» INSTRUCTIONS FOR THE TASK
Where does the string "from" occur in the entries below? Copy every line where it does.

» GIVEN RECORDS
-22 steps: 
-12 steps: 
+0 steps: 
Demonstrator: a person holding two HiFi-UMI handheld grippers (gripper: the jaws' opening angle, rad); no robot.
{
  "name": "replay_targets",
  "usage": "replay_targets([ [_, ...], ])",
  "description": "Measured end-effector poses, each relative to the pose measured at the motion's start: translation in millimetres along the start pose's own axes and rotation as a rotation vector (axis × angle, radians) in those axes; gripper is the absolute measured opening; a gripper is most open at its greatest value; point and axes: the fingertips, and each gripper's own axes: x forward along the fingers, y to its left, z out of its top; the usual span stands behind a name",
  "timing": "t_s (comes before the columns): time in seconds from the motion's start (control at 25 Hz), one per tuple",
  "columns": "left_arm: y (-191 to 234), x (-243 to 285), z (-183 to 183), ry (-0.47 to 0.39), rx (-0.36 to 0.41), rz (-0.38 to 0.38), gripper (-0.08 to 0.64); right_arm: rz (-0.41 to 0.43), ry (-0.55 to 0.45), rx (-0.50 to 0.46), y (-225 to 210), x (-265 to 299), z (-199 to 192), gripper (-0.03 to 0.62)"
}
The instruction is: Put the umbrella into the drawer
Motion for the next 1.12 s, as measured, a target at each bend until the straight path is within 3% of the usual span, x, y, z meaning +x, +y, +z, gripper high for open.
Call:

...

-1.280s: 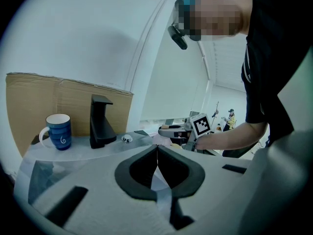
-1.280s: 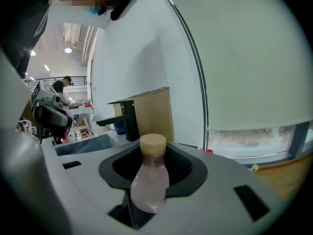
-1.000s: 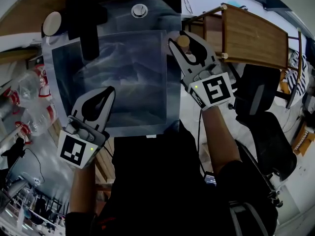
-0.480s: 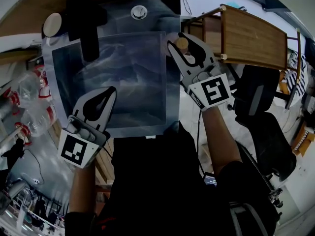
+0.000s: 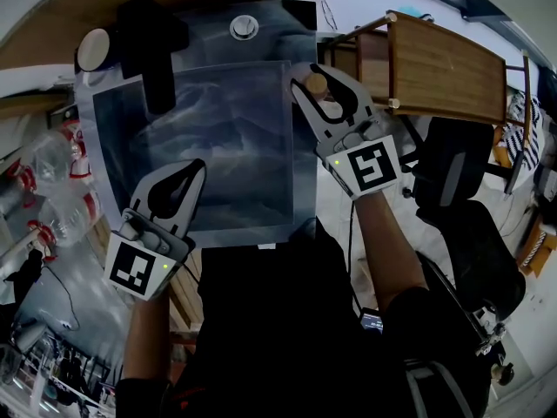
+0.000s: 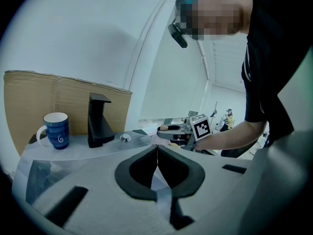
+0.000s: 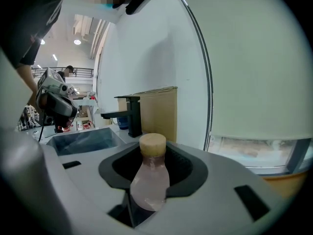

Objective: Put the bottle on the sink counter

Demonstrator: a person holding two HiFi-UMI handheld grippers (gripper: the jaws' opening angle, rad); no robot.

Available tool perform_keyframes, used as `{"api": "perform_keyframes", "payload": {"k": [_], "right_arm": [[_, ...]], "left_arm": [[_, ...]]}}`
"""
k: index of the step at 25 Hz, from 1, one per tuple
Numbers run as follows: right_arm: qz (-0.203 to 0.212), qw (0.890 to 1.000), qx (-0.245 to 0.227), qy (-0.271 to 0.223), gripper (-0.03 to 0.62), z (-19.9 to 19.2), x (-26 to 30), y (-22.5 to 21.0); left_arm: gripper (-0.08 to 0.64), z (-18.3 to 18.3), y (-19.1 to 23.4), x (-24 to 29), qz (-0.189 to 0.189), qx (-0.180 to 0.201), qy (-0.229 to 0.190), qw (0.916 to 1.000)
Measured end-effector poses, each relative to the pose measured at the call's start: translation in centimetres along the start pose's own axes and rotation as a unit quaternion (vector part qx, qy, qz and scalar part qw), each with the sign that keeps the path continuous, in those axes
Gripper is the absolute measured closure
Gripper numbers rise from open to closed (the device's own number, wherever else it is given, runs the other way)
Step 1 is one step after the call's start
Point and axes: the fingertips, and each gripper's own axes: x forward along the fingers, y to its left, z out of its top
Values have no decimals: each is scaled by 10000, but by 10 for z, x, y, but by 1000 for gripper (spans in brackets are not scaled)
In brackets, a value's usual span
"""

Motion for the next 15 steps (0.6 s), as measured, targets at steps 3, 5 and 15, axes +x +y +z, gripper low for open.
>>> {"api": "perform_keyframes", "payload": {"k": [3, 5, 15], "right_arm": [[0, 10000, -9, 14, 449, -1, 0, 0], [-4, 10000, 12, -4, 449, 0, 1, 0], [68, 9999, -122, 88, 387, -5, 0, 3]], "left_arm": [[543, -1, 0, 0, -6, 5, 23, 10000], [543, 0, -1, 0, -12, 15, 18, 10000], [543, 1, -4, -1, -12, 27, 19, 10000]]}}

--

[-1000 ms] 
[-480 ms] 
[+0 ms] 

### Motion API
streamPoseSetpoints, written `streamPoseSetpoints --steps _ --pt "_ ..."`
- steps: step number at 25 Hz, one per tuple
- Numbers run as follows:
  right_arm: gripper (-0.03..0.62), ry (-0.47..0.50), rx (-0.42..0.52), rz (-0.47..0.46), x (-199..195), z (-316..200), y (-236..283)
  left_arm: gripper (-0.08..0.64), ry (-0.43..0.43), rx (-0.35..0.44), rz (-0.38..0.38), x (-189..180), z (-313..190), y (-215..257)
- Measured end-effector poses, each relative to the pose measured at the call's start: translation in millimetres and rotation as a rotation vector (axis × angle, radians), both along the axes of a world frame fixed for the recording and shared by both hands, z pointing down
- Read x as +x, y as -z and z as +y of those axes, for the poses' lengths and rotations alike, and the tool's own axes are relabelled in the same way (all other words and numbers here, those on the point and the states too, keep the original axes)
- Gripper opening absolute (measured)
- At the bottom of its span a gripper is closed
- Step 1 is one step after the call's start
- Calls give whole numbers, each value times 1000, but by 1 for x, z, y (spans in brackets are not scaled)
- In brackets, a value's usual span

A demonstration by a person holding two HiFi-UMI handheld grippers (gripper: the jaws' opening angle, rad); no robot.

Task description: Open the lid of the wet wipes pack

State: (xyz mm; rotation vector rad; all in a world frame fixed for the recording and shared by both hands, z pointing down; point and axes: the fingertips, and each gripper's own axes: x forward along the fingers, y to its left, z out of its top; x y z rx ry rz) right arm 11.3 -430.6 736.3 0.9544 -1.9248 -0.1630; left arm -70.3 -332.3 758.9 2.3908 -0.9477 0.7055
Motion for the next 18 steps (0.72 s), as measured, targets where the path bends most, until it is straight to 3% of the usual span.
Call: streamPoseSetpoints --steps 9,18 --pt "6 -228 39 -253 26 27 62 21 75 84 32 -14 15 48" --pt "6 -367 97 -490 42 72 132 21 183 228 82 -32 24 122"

» YOUR RESPONSE
  "timing": "t_s (comes before the columns): time in seconds from the motion's start (control at 25 Hz), one per tuple",
k: index of the step at 25 Hz, from 1, one per tuple
Gripper numbers rise from open to closed (the device's own number, wherever else it is given, runs the other way)

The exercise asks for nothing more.